Sylla, when he had passed over the Assus, marching under the Mount Hedylium, encamped close to Archelaus, who had intrenched himself strongly between the mountains Acontium and Hedylium, close to what are called the Assia. The place of his intrenchment is to this day named from him, Archelaus. Sylla, after one day’s respite, having left Murena behind him with one legion and two cohorts to amuse the enemy with continual alarms, himself went and sacrificed on the banks of Cephisus, and the holy rites ended, held on towards Chæronea to rece
ive the forces there and view Mount Thurium, where a party of the enemy had posted themselves. This is a craggy height running up in a conical form to a point called by us Orthopagus; at the foot of it is the river Morius and the temple of Apollo Thurius. The god had his surname from Thuro, mother of Chæron, whom ancient record makes founder of Chæronea. Others assert that the cow, which Apollo gave to Cadmus for a guide, appeared there, and that the place took its name from the beast, Thor being the Phœnician word for cow.
At Sylla’s approach to Chæronea, the tribune who had been appointed to guard the city led out his men in arms, and met him with a garland of laurel in his hand; which Sylla accepting, and at the same time saluting the soldiers and animating them to the encounter, two men of Chæronea, Homoloichus and Anaxidamus, presented themselves before him, and offered, with a small party, to dislodge those who were posted on Thurium.
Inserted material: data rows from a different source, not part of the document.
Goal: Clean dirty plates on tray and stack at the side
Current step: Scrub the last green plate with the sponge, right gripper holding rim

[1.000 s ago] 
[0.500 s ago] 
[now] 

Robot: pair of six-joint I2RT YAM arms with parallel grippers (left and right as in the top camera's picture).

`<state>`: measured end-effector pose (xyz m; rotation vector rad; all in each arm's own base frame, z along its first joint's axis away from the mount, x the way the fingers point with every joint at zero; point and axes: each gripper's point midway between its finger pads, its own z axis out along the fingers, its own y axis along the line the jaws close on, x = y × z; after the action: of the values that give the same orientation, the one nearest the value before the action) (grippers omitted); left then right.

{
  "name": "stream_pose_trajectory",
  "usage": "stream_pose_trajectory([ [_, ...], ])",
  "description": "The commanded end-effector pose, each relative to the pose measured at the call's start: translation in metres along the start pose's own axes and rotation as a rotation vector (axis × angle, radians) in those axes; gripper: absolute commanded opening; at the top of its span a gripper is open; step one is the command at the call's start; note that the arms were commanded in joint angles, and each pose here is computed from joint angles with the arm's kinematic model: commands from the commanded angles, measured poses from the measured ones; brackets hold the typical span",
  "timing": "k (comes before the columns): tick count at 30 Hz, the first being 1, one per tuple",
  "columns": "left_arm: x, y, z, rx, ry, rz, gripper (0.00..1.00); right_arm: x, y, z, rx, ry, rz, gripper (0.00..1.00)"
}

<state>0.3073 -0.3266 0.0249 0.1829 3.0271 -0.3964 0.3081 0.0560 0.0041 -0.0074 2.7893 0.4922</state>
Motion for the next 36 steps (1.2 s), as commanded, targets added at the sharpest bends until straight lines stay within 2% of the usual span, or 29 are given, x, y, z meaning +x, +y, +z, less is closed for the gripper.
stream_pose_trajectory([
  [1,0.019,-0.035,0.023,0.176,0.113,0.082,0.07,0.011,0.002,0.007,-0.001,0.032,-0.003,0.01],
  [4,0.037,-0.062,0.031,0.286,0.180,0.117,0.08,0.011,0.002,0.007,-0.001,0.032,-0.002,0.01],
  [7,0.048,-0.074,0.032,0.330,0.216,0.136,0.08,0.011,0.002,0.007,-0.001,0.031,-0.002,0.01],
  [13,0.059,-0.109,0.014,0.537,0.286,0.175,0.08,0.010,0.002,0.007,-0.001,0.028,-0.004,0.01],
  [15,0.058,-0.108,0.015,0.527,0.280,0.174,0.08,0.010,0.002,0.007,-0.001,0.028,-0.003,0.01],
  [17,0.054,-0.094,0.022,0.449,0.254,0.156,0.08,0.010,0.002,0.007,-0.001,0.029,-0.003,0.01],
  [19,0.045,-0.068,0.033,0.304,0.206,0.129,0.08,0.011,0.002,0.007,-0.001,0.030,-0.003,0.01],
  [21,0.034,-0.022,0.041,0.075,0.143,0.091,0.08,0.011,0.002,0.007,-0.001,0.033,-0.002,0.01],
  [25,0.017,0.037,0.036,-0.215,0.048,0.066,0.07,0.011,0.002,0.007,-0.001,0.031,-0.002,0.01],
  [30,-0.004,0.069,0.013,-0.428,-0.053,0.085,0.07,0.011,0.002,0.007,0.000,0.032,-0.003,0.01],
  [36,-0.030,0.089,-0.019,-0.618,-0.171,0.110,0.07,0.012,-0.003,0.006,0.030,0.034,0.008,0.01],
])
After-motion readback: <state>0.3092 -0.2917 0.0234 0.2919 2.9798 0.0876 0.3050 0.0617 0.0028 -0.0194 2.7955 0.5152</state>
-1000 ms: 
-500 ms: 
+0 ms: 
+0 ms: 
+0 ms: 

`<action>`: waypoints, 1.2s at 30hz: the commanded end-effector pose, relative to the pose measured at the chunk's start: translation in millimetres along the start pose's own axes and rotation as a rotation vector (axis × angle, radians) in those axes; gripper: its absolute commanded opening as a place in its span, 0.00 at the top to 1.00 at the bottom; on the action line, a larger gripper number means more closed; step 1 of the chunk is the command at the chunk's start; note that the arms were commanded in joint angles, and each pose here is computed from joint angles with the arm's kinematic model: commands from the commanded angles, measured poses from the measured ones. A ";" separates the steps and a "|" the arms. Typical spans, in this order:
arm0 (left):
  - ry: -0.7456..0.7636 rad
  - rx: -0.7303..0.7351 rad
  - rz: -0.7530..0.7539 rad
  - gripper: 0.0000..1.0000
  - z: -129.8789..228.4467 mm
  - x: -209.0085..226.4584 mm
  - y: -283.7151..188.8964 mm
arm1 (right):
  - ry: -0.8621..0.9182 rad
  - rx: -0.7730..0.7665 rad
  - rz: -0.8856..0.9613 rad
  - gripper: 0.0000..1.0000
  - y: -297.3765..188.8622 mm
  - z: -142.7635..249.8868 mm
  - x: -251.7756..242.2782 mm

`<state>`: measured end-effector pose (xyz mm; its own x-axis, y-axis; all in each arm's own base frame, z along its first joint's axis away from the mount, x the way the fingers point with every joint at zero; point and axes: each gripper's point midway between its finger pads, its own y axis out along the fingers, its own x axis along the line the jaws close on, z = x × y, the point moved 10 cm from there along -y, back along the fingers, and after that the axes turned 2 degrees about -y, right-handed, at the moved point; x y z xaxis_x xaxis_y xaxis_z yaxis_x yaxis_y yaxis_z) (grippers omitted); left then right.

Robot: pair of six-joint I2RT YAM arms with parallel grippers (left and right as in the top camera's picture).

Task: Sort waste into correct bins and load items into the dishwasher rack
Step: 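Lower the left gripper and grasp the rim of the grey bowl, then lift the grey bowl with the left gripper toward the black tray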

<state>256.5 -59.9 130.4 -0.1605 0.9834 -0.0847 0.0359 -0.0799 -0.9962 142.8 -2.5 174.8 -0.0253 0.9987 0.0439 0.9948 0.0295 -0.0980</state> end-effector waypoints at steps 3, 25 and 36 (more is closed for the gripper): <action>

For there lay a path out of sight of the barbarians, from what is called Petrochus along by the Museum, leading right down from above upon Thurium. By this way it was easy to fall upon them and either stone them from above or force them down into the plain. Sylla, assured of their faith and courage by Gabinius, bade them proceed with the enterprise, and meantime drew up the army, and disposing the cavalry on both wings, himself took command of the right; the left being committed to the direction of Murena. In the rear of all, Galba and Hortensius, his lieutenants, planted themselves on the upper grounds with the cohorts of reserve, to watch the motions of the enemy, who, with numbers of horse and swift-footed, light-armed infantry, were noticed to have so formed their wing as to allow it readily to change about and alter its position, and thus gave reason for suspecting that they intended to carry it far out and so to inclose the Romans.